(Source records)
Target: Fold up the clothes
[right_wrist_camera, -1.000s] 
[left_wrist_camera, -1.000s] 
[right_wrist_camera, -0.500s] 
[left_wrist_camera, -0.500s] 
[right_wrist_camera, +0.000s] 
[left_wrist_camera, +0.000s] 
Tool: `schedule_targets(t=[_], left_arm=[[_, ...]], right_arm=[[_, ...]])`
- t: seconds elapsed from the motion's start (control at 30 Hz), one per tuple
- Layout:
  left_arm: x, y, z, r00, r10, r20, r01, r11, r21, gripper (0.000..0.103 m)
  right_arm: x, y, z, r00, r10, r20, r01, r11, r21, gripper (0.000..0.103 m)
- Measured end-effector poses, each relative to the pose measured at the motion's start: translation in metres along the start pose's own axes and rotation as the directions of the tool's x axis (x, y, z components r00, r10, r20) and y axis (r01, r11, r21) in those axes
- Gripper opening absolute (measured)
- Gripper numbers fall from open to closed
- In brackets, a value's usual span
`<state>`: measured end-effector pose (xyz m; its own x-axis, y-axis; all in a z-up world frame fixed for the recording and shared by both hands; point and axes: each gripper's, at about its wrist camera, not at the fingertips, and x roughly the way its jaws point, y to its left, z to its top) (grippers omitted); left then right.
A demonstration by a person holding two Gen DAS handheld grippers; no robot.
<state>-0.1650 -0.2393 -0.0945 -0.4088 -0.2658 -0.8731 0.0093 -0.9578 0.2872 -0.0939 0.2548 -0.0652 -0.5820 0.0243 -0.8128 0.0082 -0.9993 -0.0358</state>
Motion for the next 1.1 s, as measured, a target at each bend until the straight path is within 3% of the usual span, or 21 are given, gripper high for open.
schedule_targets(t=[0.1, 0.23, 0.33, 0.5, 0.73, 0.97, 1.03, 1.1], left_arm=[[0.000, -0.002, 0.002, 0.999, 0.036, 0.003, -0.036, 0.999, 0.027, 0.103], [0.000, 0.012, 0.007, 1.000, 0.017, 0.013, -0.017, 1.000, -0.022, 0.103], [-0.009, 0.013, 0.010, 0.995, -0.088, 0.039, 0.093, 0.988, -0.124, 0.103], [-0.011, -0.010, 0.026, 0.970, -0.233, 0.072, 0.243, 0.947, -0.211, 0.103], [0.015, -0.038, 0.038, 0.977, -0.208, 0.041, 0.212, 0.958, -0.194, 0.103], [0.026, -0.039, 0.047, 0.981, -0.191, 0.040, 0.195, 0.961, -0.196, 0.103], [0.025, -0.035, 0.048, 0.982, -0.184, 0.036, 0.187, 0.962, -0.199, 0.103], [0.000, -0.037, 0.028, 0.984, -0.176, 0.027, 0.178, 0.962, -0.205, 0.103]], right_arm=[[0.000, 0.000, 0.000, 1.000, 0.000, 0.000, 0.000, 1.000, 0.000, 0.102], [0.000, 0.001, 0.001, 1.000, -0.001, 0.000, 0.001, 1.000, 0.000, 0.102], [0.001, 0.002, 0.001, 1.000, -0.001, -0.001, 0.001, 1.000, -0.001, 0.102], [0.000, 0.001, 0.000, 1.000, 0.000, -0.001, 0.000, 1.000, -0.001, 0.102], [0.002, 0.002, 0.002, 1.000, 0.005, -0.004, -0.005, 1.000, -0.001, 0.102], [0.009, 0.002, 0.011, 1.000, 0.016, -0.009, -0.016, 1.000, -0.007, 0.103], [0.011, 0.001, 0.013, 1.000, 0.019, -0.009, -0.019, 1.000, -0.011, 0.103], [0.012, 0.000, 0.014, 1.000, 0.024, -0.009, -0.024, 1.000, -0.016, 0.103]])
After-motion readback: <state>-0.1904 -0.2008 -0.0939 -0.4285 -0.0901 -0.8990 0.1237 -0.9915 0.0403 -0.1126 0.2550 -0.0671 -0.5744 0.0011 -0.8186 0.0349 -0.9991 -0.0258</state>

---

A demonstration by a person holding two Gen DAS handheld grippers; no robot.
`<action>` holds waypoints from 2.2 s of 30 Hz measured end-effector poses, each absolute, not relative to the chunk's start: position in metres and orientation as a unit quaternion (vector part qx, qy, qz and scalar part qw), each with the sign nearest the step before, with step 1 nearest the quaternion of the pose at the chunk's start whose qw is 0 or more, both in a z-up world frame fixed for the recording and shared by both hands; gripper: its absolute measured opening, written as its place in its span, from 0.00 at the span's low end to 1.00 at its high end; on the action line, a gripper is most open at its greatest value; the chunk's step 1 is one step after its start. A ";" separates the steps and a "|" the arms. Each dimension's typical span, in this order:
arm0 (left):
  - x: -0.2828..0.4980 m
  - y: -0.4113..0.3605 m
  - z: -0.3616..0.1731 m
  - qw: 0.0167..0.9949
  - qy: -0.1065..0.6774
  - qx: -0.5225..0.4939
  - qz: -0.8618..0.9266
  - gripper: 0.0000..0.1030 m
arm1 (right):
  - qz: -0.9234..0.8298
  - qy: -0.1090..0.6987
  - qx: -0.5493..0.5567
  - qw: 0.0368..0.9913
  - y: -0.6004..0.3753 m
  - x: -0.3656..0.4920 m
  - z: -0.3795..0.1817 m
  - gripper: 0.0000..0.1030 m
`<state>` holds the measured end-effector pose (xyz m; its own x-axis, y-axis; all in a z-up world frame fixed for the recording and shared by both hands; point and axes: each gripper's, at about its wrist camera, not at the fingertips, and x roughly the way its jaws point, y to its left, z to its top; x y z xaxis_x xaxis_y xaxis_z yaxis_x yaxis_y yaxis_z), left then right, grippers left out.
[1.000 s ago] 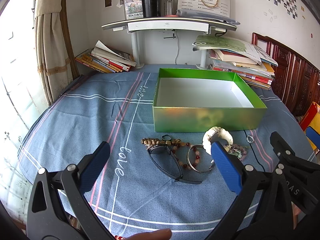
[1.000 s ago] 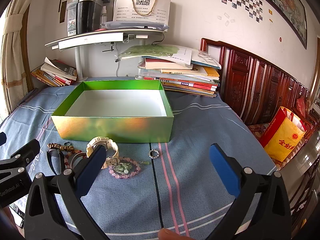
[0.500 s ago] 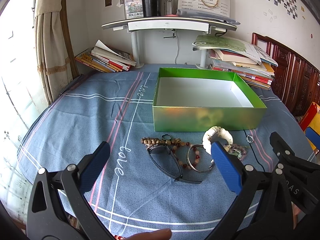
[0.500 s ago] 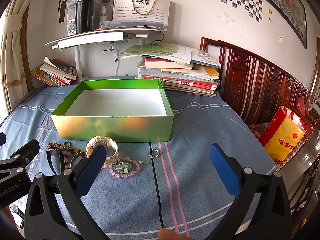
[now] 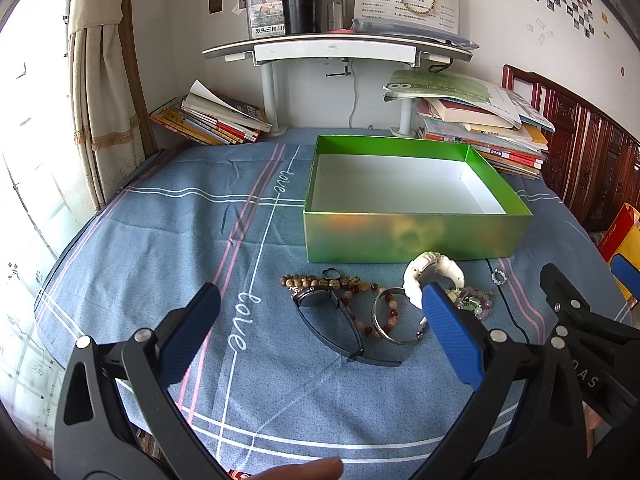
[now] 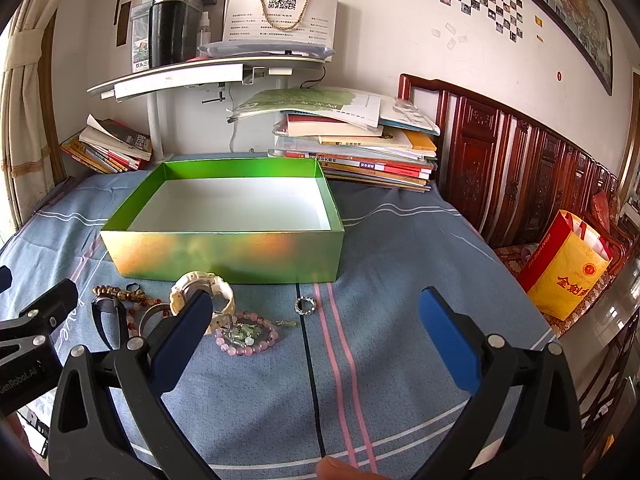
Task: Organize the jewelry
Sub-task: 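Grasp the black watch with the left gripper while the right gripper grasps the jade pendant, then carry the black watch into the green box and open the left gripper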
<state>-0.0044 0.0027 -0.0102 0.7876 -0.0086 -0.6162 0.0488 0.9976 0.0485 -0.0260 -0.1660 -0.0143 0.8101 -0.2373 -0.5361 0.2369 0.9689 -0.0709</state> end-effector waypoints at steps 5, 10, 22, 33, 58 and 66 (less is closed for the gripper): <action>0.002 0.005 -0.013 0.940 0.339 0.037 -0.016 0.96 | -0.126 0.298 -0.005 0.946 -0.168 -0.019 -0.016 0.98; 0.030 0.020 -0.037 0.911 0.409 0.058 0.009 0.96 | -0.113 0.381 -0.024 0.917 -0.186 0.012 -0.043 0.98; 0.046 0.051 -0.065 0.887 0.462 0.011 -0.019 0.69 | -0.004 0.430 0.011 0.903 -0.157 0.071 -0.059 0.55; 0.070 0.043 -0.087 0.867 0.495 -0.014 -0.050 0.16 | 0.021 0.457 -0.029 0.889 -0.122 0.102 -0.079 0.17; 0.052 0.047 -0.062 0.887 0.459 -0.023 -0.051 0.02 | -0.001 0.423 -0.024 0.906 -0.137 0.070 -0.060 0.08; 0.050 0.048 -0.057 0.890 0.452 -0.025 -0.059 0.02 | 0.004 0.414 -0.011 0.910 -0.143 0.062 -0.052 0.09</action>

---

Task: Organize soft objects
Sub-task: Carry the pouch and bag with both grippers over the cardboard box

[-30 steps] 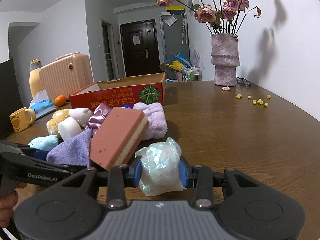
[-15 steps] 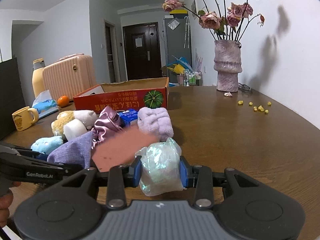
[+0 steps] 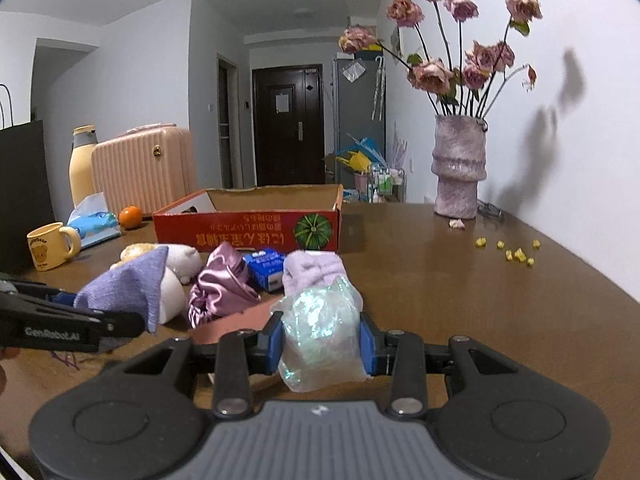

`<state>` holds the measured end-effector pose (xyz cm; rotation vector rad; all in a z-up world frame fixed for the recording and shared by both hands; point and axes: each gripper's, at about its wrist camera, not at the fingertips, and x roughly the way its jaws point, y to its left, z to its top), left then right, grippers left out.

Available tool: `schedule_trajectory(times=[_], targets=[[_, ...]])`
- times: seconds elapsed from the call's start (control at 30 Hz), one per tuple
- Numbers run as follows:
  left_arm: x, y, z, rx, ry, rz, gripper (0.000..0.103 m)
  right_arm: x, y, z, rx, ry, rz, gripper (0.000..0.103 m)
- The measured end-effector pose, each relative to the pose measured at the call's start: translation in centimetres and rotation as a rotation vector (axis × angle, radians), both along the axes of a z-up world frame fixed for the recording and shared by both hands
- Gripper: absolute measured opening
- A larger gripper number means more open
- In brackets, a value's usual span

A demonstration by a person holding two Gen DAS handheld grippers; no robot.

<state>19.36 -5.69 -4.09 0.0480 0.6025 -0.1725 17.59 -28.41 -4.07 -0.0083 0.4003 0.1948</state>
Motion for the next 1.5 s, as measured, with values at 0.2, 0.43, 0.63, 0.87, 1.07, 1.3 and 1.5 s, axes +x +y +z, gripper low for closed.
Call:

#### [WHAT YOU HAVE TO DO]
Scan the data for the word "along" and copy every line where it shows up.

#### [ANSWER BELOW]
- Measured end-effector poses, each relative to the pose measured at the motion's start: translation in metres along the start pose's own axes and rotation as the directions of the tool's x axis (x, y, z components r00, r10, r20) and y axis (r01, r11, r21) in those axes
- The measured end-effector pose, each relative to the pose measured at the call's start: translation in centimetres and rotation as a rotation vector (axis × angle, radians), both along the axes of a z-up world frame fixed for the recording and shared by both hands

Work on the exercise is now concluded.